Exercise instructions: Everything in the listing below must be duplicated exactly.

____ Supplied material

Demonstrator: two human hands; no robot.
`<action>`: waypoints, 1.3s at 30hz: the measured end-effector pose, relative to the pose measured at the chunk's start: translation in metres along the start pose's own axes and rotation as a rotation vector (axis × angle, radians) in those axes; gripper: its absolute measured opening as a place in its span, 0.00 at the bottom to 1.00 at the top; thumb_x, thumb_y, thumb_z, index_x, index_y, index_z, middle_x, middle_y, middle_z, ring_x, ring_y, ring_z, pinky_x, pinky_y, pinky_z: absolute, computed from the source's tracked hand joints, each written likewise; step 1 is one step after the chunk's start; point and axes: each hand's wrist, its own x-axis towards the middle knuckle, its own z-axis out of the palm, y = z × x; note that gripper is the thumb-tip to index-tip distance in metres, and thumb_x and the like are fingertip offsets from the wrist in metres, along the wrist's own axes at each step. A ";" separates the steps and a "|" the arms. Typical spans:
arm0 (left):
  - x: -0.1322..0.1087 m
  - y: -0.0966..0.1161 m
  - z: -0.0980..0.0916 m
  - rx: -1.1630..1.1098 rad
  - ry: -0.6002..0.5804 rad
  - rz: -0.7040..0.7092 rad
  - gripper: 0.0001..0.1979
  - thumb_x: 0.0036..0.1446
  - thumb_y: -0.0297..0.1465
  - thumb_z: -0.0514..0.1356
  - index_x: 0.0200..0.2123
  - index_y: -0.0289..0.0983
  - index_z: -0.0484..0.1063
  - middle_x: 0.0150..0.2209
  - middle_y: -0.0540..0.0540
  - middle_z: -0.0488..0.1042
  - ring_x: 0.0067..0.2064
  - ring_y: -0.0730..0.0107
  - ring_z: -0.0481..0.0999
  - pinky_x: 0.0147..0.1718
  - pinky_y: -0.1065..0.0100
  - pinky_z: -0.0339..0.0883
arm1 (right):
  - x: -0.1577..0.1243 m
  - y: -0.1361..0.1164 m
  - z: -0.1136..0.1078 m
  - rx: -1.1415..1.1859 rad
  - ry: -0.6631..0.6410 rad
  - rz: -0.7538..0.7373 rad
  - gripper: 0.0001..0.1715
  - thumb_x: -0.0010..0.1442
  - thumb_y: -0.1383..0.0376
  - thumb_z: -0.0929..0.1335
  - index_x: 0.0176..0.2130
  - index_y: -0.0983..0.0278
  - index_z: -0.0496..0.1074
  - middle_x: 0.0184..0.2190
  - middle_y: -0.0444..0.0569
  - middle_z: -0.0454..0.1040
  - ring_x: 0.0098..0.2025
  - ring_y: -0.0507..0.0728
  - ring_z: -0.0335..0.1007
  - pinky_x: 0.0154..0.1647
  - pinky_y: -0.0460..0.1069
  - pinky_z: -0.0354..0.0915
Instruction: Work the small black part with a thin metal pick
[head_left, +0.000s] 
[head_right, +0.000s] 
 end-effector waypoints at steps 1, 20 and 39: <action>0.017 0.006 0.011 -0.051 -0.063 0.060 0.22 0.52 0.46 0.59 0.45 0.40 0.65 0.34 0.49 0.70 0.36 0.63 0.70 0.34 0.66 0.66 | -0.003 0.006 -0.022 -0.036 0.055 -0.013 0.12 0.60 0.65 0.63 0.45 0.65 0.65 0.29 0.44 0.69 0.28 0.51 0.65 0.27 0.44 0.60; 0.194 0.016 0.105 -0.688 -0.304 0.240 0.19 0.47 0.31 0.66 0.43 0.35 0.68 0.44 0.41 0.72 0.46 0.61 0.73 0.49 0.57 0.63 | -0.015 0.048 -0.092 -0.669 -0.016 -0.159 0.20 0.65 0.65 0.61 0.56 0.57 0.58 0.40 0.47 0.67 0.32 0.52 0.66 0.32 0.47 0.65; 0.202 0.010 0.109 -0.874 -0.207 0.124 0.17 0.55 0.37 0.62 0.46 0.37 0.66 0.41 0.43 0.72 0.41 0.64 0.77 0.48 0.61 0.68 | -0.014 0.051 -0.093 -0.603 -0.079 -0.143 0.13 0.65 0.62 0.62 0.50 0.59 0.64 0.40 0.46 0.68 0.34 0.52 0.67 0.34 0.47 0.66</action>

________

Answer below:
Demonstrator: two human hands; no robot.
`<action>`: waypoints, 1.3s at 30hz: the measured end-effector pose, relative to the pose measured at the chunk's start: translation in metres along the start pose's own axes and rotation as a rotation vector (axis × angle, radians) in those axes; gripper: its absolute measured opening as a place in its span, 0.00 at the bottom to 1.00 at the top; thumb_x, thumb_y, thumb_z, index_x, index_y, index_z, middle_x, middle_y, middle_z, ring_x, ring_y, ring_z, pinky_x, pinky_y, pinky_z: absolute, computed from the source's tracked hand joints, each written likewise; step 1 is one step after the chunk's start; point and axes: each hand's wrist, its own x-axis towards the middle knuckle, its own z-axis out of the palm, y = z × x; note that gripper is the thumb-tip to index-tip distance in metres, and thumb_x and the like are fingertip offsets from the wrist in metres, along the wrist's own axes at each step. A ";" separates the steps and a "|" the arms. Typical spans:
arm0 (left):
  - x: -0.1322..0.1087 m
  - y: -0.0966..0.1161 m
  - z: -0.0980..0.0916 m
  - rx: -1.1630..1.1098 rad
  - ry: -0.6002..0.5804 rad
  - rz: -0.7040..0.7092 rad
  - gripper: 0.0001..0.1979
  - thumb_x: 0.0036..0.1446
  - thumb_y: -0.0297..0.1465
  - thumb_z: -0.0514..0.1356
  - index_x: 0.0200..0.2123
  - index_y: -0.0289..0.0983
  - index_z: -0.0484..0.1063
  - middle_x: 0.0150..0.2209
  - middle_y: -0.0540..0.0540
  - middle_z: -0.0488..0.1042
  - ring_x: 0.0067..0.2064
  - ring_y: -0.0730..0.0107
  - ring_z: -0.0481..0.0999
  - pinky_x: 0.0147..0.1718
  - pinky_y: -0.1065..0.0100
  - pinky_z: -0.0339..0.0883
arm1 (right):
  - x: -0.1577..0.1243 m
  - y: -0.1361..0.1164 m
  - z: -0.1136..0.1078 m
  - rx: -1.1415..1.1859 rad
  - ry: -0.6631..0.6410 rad
  - rz: -0.7538..0.7373 rad
  - gripper: 0.0001..0.1715
  - thumb_x: -0.0010..0.1442
  - thumb_y: -0.1383..0.0376
  - thumb_z: -0.0929..0.1335
  - index_x: 0.0176..0.2130
  - index_y: -0.0983..0.0278
  - index_z: -0.0496..0.1074
  - middle_x: 0.0184..0.2190
  - middle_y: -0.0444..0.0569
  - middle_z: -0.0454..0.1040
  - ring_x: 0.0098..0.2025
  - ring_y: -0.0507..0.0728
  - ring_z: -0.0335..0.1007
  - pinky_x: 0.0154..0.1647
  - pinky_y: -0.0460..0.1069
  - pinky_z: -0.0354..0.0915
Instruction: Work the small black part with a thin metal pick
[head_left, +0.000s] 
[head_right, +0.000s] 
 end-effector waypoints at steps 1, 20 and 39: <action>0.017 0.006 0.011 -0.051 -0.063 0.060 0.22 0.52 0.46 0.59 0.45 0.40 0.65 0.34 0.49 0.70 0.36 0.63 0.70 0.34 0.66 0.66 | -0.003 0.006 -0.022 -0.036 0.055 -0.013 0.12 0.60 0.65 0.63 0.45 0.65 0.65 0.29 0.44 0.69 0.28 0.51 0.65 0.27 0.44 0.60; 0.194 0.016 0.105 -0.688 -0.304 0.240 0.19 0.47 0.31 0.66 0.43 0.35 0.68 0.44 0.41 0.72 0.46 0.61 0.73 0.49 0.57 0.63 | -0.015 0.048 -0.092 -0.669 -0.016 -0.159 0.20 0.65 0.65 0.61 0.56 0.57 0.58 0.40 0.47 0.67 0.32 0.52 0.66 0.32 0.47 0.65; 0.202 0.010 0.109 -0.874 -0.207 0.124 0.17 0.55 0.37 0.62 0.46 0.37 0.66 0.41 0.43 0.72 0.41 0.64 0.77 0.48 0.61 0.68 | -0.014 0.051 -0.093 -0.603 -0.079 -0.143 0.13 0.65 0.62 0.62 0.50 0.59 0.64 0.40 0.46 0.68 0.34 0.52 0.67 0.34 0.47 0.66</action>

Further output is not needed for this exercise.